Réduction d’effectifs chez Capgemini : Un avenir incertain pour les employés
En 2026, Capgemini, un leader français dans le secteur des services informatiques, a annoncé la suppression de 2409 postes en France. Cette décision, qui fait suite à plusieurs mois de discussions avec les syndicats, a été officialisée par la signature d’un accord de rupture conventionnelle collective. Toutefois, cette mesure suscite de vives inquiétudes parmi les employés, notamment ceux de la CGT.
Accord de rupture conventionnelle : Un compromis controversé
Le 29 mai 2026, un accord a été validé, permettant la mise en œuvre de départs volontaires. Trois syndicats, à savoir la CFDT, la CFE-CGC et la CFTC, ont approuvé cet accord, tandis que la CGT, FO et l’UNSA ont choisi de s’y opposer. Selon la CGT, environ 5000 salariés pourraient être concernés par cette mesure, mais des questions demeurent quant à la sécurité de l’emploi pour ceux qui ne souhaitent pas partir. Yacine Baghou, cosecrétaire général de la CGT Capgemini, a exprimé des préoccupations quant à l’absence de garanties pour tous les employés face à d’éventuels licenciements.
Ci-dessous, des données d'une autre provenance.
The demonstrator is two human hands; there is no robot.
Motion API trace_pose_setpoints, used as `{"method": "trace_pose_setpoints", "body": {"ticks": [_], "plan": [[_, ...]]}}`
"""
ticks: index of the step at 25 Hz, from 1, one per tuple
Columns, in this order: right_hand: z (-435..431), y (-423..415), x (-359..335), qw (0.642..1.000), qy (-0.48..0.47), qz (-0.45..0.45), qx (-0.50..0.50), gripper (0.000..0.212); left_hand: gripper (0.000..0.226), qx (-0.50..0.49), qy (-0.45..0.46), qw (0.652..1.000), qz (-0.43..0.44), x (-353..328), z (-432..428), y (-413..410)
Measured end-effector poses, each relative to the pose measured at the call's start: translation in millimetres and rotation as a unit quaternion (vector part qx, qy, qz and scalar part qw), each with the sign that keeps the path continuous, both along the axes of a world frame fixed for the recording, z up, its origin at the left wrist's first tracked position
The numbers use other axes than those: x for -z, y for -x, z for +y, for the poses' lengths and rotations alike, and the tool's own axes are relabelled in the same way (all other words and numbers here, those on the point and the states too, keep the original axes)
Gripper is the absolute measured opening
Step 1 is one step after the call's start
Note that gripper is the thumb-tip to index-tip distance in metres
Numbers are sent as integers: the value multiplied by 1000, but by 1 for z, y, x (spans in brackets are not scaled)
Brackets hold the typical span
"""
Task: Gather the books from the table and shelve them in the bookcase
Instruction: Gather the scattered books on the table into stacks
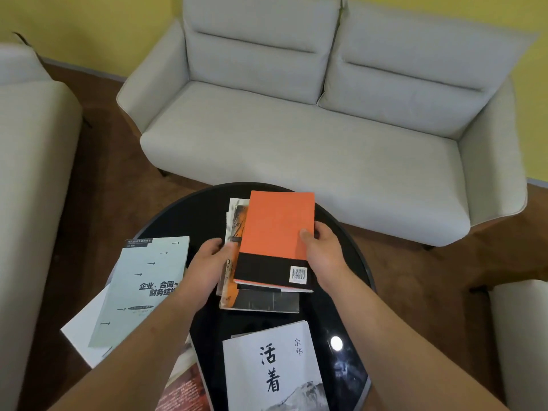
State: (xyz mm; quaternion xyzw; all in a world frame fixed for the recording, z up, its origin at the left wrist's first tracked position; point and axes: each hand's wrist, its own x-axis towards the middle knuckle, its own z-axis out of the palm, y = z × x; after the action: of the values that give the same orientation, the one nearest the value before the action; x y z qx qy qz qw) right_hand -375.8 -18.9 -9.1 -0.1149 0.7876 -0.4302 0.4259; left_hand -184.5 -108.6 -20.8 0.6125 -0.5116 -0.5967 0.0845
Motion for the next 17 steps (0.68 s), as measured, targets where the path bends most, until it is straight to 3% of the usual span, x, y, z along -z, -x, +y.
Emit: {"method": "trace_pose_setpoints", "body": {"ticks": [2,6,12,17], "plan": [[3,0,7,998,-37,36,-41,42,64,0,-47,999,27,0,-4,9],[3,-17,17,995,-24,-73,-63,52,44,-43,-164,978,121,-3,-4,15],[0,-20,21,993,-8,-79,-91,58,45,-78,-174,969,160,0,-15,5],[16,-23,29,962,-26,-272,25,52,35,-43,-157,981,108,9,5,10]]}}
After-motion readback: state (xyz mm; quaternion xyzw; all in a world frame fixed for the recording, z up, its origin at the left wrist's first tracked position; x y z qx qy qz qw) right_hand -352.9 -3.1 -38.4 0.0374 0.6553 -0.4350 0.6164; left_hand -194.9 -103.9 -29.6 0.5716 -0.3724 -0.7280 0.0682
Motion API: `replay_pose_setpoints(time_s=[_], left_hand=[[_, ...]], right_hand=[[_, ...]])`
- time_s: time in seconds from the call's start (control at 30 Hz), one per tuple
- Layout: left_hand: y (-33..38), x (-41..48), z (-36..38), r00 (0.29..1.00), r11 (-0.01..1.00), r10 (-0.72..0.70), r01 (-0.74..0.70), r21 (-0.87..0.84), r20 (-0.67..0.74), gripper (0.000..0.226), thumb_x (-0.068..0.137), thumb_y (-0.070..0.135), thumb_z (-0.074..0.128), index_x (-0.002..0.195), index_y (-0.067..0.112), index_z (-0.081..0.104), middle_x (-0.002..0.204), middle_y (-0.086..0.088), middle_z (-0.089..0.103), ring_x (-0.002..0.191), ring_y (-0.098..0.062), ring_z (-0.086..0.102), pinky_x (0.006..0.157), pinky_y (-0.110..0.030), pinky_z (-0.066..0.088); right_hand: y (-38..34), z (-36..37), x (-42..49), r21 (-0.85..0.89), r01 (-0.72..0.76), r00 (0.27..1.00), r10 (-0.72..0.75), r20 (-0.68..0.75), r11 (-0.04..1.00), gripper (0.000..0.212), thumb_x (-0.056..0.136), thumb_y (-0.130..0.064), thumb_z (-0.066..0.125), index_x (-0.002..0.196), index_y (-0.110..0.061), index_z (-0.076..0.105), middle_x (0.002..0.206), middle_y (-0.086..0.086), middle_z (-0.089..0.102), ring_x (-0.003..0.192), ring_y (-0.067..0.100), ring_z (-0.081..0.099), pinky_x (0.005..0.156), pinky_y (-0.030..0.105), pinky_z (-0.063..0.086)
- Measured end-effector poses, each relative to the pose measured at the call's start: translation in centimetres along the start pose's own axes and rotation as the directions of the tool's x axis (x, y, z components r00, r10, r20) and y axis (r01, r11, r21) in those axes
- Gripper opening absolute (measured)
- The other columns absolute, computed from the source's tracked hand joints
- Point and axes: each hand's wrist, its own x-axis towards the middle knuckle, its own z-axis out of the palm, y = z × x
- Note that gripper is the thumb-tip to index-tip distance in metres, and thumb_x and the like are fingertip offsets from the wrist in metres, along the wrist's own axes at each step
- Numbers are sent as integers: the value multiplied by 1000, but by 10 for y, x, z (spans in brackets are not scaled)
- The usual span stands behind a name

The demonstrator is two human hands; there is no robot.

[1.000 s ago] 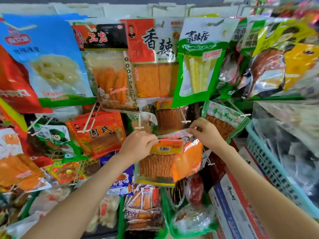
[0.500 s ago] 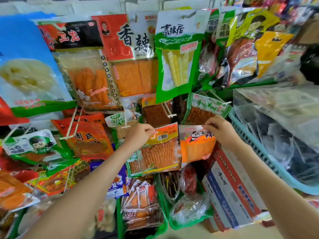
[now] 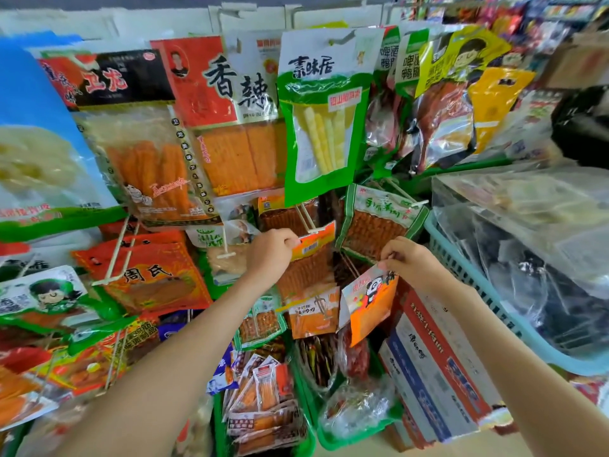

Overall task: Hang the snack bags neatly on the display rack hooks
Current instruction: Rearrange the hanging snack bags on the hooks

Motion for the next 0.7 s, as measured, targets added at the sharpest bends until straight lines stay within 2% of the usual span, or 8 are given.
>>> replay_pose_setpoints(time_s=[0.07, 0.13, 0.23, 0.3, 0.47, 0.53, 0.6, 0.7], left_hand=[[4, 5, 4, 1000, 999, 5, -5, -34, 0, 20, 95, 24, 51, 94, 22, 70, 89, 3, 71, 71, -14, 60, 60, -29, 47], [7, 8, 8, 1000, 998, -4, 4, -62, -5, 20, 95, 26, 51, 96, 21, 70, 88, 1, 71, 69, -15, 57, 54, -25, 41], [11, 15, 12, 1000, 999, 1, -3, -39, -29, 23, 96, 27, 50, 101, 15, 70, 83, -4, 69, 66, -15, 53, 46, -24, 30], [10, 18, 14, 999, 999, 12, -14, -39, -36, 24, 95, 27, 51, 103, 15, 70, 80, -5, 70, 64, -19, 57, 47, -27, 35], [8, 18, 15, 997, 997, 39, -42, -64, -62, 24, 95, 26, 53, 106, 13, 70, 81, -7, 71, 65, -22, 60, 55, -32, 45], [7, 14, 16, 996, 996, 59, -63, -56, -70, 24, 94, 26, 53, 105, 13, 70, 68, 1, 65, 51, -14, 53, 44, -18, 35], [6, 10, 16, 992, 994, 90, -94, -51, -87, 22, 94, 26, 54, 101, 14, 71, 61, 6, 58, 45, -4, 44, 42, -15, 33], [3, 4, 14, 980, 986, 153, -160, -46, -123, 21, 92, 25, 56, 100, 14, 73, 77, -1, 70, 54, -2, 46, 44, -11, 26]], right_hand=[[1, 1, 2, 22, -1, 1000, 1, -6, 1000, 7, 86, -15, 63, 83, -9, 60, 89, 2, 54, 79, 18, 54, 65, 8, 38], [-1, 1, 2, 47, 9, 1000, -9, -12, 999, 7, 86, -14, 63, 83, -9, 60, 89, 1, 54, 78, 17, 53, 66, 10, 39], [-1, 1, 7, 71, 29, 1000, -29, -6, 997, 8, 85, -15, 64, 81, -9, 60, 88, 0, 55, 78, 19, 54, 70, 22, 42], [1, 2, 9, 82, 25, 1000, -25, 3, 996, 8, 84, -15, 65, 80, -10, 61, 88, -1, 55, 78, 18, 55, 71, 27, 43], [6, 0, 16, 101, 2, 1000, -3, 12, 995, 7, 84, -15, 66, 81, -9, 62, 87, -3, 56, 68, -2, 53, 63, 8, 40], [8, -1, 19, 101, -8, 1000, 7, 13, 995, 8, 84, -14, 66, 81, -8, 62, 87, -3, 56, 69, 0, 53, 64, 7, 40], [9, -1, 22, 100, -12, 1000, 10, 23, 995, 8, 83, -14, 66, 80, -7, 62, 85, -6, 56, 69, 0, 53, 64, 7, 40], [8, 3, 28, 99, 0, 998, -6, 55, 995, 8, 83, -14, 67, 79, -10, 62, 85, -7, 55, 69, -2, 54, 64, 11, 42]])
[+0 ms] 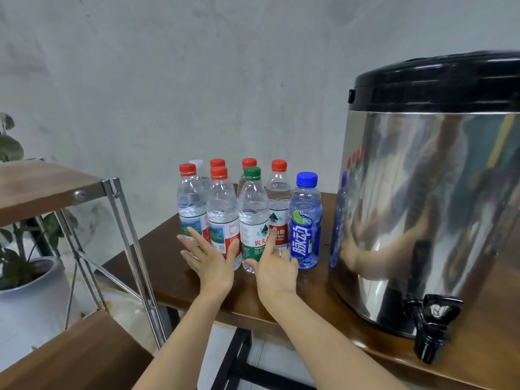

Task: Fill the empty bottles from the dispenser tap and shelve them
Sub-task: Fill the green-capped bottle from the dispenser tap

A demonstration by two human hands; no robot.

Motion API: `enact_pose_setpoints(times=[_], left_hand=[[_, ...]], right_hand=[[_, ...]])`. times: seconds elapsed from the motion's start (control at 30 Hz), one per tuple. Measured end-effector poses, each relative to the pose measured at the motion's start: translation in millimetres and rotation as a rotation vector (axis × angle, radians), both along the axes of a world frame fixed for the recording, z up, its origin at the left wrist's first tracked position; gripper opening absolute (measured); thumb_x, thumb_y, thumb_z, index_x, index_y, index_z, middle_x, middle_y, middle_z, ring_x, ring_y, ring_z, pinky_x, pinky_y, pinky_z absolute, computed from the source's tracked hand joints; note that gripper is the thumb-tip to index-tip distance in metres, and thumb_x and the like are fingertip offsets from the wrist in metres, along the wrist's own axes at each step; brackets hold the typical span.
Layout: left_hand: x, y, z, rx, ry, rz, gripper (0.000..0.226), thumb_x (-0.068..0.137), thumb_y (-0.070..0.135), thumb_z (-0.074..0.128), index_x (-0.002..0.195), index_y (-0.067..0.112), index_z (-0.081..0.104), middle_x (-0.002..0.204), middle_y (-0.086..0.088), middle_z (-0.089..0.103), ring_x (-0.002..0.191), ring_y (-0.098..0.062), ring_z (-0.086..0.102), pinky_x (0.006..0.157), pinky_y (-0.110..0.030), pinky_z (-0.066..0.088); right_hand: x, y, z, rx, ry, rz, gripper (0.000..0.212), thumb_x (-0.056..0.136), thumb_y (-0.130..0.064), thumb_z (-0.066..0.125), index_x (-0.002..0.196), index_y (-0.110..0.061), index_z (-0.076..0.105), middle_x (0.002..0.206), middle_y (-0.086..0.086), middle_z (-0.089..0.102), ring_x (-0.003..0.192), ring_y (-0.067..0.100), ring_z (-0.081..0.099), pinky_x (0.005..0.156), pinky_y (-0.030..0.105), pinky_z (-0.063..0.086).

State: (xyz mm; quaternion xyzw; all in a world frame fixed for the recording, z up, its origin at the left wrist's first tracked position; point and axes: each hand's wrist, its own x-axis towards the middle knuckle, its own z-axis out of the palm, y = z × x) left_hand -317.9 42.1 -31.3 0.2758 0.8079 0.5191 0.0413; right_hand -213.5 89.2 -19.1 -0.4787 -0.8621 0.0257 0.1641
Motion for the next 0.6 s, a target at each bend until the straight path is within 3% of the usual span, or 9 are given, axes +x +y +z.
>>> enact_pose_setpoints(times=[0.2,0.37,0.43,0.47,0.6], left_hand=[[-4.5,-4.5,-6.1,0.010,0.073,0.002,0.108,0.080,0.070,0.042,0.153,0.023,-0.022,0.162,-0.005,-0.027,0.150,-0.035,-0.017,0.121,-0.051,-0.003],[26.3,-25.2,-13.5,0.154,0.246,0.019,0.078,0.094,0.049,0.051,0.155,0.016,0.018,0.165,-0.010,0.003,0.151,-0.033,0.004,0.121,-0.049,0.010],[51.4,-35.1,-17.2,0.231,0.259,-0.036,0.069,0.094,0.051,0.046,0.150,0.013,0.032,0.163,-0.010,0.017,0.148,-0.031,0.014,0.121,-0.049,0.017],[64.3,-40.1,-18.1,0.272,0.265,-0.074,0.067,0.095,0.053,0.044,0.148,0.013,0.037,0.160,-0.009,0.024,0.145,-0.029,0.019,0.120,-0.046,0.020],[123.0,-60.0,-7.9,0.451,0.347,-0.240,0.053,0.096,0.047,0.043,0.137,0.014,0.048,0.143,-0.004,0.048,0.133,-0.021,0.038,0.110,-0.012,0.017]], right_hand=[[13.4,-6.1,-7.0,-0.022,0.059,0.036,0.087,0.097,-0.062,0.032,0.155,-0.014,-0.011,0.148,0.008,0.042,0.136,0.028,0.036,0.104,0.041,0.041],[58.9,-29.7,1.0,-0.020,0.250,0.120,0.073,0.098,-0.060,0.030,0.156,-0.022,0.007,0.151,0.001,0.041,0.137,0.021,0.036,0.104,0.037,0.042],[81.0,-43.3,8.3,-0.002,0.320,0.158,0.067,0.100,-0.055,0.035,0.155,-0.023,0.015,0.145,-0.001,0.047,0.132,0.021,0.040,0.102,0.037,0.043],[93.1,-51.1,12.2,0.020,0.350,0.171,0.063,0.100,-0.052,0.037,0.154,-0.023,0.020,0.141,-0.002,0.051,0.128,0.020,0.043,0.100,0.036,0.043],[151.0,-80.5,25.3,0.116,0.465,0.206,0.050,0.101,-0.042,0.044,0.148,-0.026,0.035,0.124,-0.007,0.059,0.113,0.016,0.053,0.090,0.033,0.047]])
Impact sur les métiers et l’avenir des employés
Les représentants syndicaux soulignent que cette réduction d’effectifs pourrait toucher des secteurs déjà fragilisés. Charles Boury, délégué syndical CGT d’Altran, a noté que certains postes sont en déclin, notamment en raison de l’impact de l’intelligence artificielle sur le marché du travail. Il a également mis en avant le risque que les employés qui choisissent de rester soient confrontés à des conditions de travail difficiles. « Ceux qui vont rester ne savent pas trop ce qu’ils vont devenir », a-t-il déclaré, soulignant l’incertitude qui pèse sur l’avenir des salariés.
Toulouse : Une ville particulièrement touchée
La ville de Toulouse, où Capgemini et Altran sont fortement implantés, est l’une des plus affectées par ces suppressions de postes. Environ 200 employés d’Altran, racheté par Capgemini en 2020, pourraient être éligibles à un départ volontaire. Malgré les projets de développement d’Airbus, un client majeur de la région, les syndicats craignent que les besoins en main-d’œuvre ne soient pas pris en compte dans cette restructuration. Charles Boury rappelle que des précédents similaires ont conduit à des pénuries de personnel lorsque la demande a brusquement augmenté après la pandémie.
Conclusion : Vers un avenir incertain
La situation actuelle chez Capgemini soulève des inquiétudes légitimes parmi les employés et les syndicats. Alors que des départs volontaires sont encouragés, l’absence de garanties pour ceux qui choisissent de rester crée un climat d’incertitude. Les enjeux économiques et sociaux liés à cette restructuration méritent une attention particulière, tant pour les employés que pour l’avenir de l’entreprise. Pour plus d’informations sur les droits des travailleurs, vous pouvez consulter le site du Ministère du Travail.